> **Activity**:
Return the listing below exactly as it stands. Pictures stay out.

- - -

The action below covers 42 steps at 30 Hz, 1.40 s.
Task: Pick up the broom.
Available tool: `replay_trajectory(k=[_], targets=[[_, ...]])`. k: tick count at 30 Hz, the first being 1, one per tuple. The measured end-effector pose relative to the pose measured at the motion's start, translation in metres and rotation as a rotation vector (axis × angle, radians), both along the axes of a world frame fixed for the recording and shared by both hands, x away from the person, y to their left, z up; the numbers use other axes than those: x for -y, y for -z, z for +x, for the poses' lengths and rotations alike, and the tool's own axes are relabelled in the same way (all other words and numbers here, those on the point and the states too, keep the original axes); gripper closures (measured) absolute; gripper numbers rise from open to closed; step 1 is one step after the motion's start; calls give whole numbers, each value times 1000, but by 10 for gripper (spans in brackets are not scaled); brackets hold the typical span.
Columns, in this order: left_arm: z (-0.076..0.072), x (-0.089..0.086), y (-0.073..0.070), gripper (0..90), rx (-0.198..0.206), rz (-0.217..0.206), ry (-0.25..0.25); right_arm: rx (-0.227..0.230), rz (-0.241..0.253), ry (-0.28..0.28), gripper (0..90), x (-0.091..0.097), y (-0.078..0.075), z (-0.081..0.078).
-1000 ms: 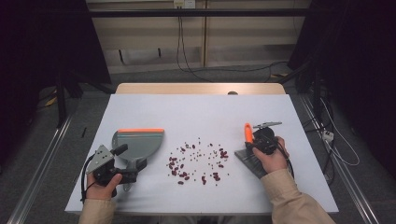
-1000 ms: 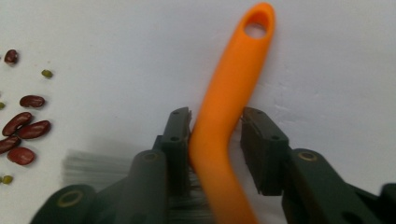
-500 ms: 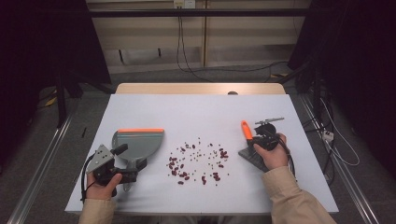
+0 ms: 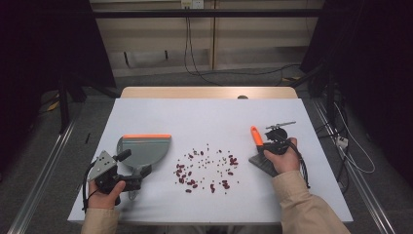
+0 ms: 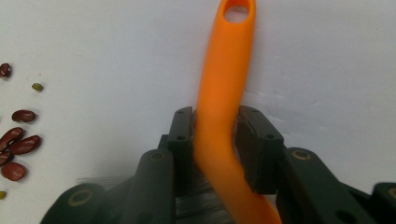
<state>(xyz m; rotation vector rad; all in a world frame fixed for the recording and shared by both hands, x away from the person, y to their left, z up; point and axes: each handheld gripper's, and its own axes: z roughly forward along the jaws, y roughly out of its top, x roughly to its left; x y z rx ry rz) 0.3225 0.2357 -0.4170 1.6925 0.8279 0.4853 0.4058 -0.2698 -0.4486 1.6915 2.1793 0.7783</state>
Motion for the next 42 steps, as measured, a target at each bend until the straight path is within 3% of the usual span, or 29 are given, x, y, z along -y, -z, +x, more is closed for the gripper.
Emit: replay_trajectory(k=[3, 10, 18, 25, 27, 29, 38, 42], targets=[[0, 1, -3, 43, 7, -4, 1, 3, -18, 10, 682, -3, 0, -1], [-2, 4, -11, 42, 16, -11, -4, 13, -7, 24, 685, -3, 1, -3], [-4, 10, -26, 41, 40, -13, -4, 39, -47, 35, 696, -8, -1, -6], [-1, 26, -29, 41, 39, -8, 35, 106, 100, 52, 705, 6, -14, -14], [0, 31, -31, 41, 36, -3, 49, 143, 137, 56, 708, 10, -19, -18], [0, 37, -32, 41, 20, -31, 72, 191, 181, 52, 711, 13, -26, -23], [5, 62, -44, 41, 20, -25, 124, 340, 307, 44, 718, 21, -47, -40], [7, 73, -46, 41, 15, -26, 139, 374, 350, 43, 719, 21, -52, -43]])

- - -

> **Output of the task**:
The action below covers 42 steps at 30 Hz, 1.40 s.
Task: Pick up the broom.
Available tool: `replay_trajectory(k=[_], targets=[[_, ...]])`. k: tick count at 30 Hz, the first being 1, one per tuple. The measured end-effector pose relative to the pose measured at the motion's start, translation in metres and rotation as a rotation vector (axis × angle, radians), both along the axes of a world frame fixed for the recording and shared by both hands, x away from the person, y to their left, z up; the numbers use other axes than those: x for -y, y for -z, z for +x, for the poses' lengths and rotations alike, and the tool's own axes are relabelled in the same way (all other words and numbers here, those on the point and the states too, keep the original axes); gripper closures (measured) absolute; gripper numbers rise from open to closed; step 1 is one step after the motion's start; calls give whole numbers, each value times 1000, but by 10 for gripper (spans in brackets are not scaled); brackets hold the typical span.
Columns, in this order: left_arm: z (-0.076..0.072), x (-0.089..0.086), y (-0.073..0.070), gripper (0..90), rx (-0.198..0.206), rz (-0.217..0.206), ry (-0.25..0.25); right_arm: rx (-0.227..0.230), rz (-0.241..0.253), ry (-0.28..0.28), gripper (0..90), x (-0.091..0.097), y (-0.078..0.075), z (-0.081..0.078).
-1000 ms: 
-1000 ms: 
-500 ms: 
+0 ms: 
+0 ms: 
<state>(xyz m; rotation vector rad; all in a world frame fixed for the recording and shared by both hands, x away from the person, y to their left, z up; point and axes: each handheld gripper's, and its own axes: z roughly forward along the jaws, y roughly out of its top, x roughly to its left; x y z rx ry rz) 0.3225 0.2357 -0.4170 1.6925 0.8279 0.4853 0.4058 -0.2698 -0.4486 1.6915 2.1793 0.7783</state>
Motion for the next 42 steps, as measured, a target at each bend until the straight path is within 3% of the usual span, or 29 are given, x, y, z along -y, -z, +x, more is closed for the gripper.
Emit: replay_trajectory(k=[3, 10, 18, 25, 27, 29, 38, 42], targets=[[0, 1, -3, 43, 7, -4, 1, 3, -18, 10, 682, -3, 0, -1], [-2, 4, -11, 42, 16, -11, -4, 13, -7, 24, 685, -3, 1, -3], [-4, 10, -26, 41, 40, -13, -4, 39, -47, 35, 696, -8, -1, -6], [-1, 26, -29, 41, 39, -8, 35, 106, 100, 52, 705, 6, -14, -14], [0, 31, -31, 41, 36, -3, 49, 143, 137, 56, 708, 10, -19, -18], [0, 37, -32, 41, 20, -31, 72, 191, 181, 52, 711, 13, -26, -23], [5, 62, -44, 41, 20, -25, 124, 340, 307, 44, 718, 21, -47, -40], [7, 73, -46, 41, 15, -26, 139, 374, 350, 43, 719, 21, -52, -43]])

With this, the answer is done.